Agomab’s innovation lies in its modality. By developing localized inhibitors—one restricted to the gut and another delivered via inhalation—the company believes it can block the fibrotic signaling where it matters most, avoiding the toxicities associated with systemic inhibition. This refined approach, which aims to overcome the limitations of prior therapeutic strategies, has been validated by backing from prominent life sciences investors like Fidelity, EQT Life Sciences, Pfizer Ventures, and Sanofi even before its public debut.

From Europe to the Global Stage

The successful Nasdaq listing marks a pivotal moment in Agomab’s transition from a promising European biotech to a publicly-traded company with global ambitions. Led by CEO Tim Knotnerus and an experienced management team, the company has navigated the complex journey to the U.S. public markets to access the deep pool of capital required for late-stage clinical development.

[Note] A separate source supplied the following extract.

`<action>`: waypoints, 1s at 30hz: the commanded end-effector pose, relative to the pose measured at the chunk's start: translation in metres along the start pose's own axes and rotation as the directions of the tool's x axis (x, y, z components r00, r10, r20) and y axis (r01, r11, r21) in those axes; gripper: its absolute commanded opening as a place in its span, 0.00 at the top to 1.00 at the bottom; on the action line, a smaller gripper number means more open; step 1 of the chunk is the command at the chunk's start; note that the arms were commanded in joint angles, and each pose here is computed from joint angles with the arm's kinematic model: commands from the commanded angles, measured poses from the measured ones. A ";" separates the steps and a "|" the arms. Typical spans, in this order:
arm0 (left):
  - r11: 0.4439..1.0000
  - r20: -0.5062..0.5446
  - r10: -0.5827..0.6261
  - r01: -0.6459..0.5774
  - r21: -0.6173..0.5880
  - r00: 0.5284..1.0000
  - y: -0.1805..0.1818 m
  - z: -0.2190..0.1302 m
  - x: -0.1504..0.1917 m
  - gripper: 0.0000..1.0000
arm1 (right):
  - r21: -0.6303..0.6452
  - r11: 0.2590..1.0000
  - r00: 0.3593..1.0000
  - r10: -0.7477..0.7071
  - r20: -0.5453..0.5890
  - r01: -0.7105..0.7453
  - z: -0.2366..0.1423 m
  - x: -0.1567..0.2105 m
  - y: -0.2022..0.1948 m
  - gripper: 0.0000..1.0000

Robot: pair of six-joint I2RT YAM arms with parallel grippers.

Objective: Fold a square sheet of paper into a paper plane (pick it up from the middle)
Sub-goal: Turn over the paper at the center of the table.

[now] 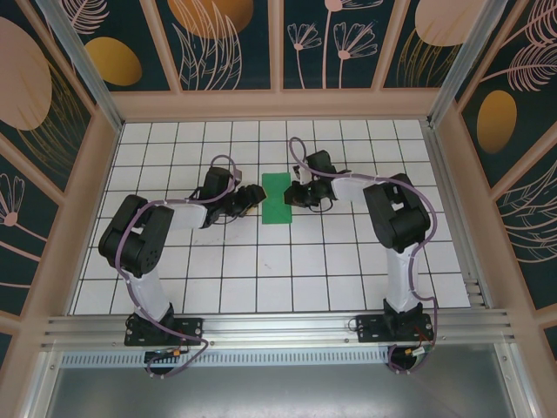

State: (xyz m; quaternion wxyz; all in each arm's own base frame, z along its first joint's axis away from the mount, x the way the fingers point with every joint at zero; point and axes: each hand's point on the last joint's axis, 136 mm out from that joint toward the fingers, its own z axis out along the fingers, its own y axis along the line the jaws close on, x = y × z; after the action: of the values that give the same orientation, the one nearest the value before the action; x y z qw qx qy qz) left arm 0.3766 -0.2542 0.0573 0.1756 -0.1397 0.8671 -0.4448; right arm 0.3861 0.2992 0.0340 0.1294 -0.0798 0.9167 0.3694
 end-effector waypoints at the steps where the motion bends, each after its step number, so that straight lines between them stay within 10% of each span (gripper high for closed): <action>1: 0.997 -0.006 -0.004 0.004 0.073 1.000 -0.013 -0.005 0.005 0.44 | -0.135 0.991 0.998 -0.014 0.060 0.022 -0.021 -0.017 0.031 0.92; 30: 0.957 -0.016 -0.044 0.047 0.287 0.999 -0.039 0.012 -0.005 0.47 | -0.314 0.949 0.997 0.048 0.064 -0.025 -0.047 -0.015 0.067 0.91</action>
State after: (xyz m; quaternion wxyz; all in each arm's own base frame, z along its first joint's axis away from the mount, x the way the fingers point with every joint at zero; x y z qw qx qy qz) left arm 0.3824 -0.2743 0.0662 0.1688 -0.1479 0.8107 -0.5407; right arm 0.3782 0.3147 0.0957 0.1299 -0.0587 0.8574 0.4946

This move not only provides the financial firepower to run large, definitive clinical trials but also raises the company's profile on the world stage. As Agomab pushes its potentially disease-modifying therapies through the clinic, the capital and visibility gained from its IPO will be critical in its quest to bring new hope to patients suffering from the devastating effects of chronic fibrotic diseases.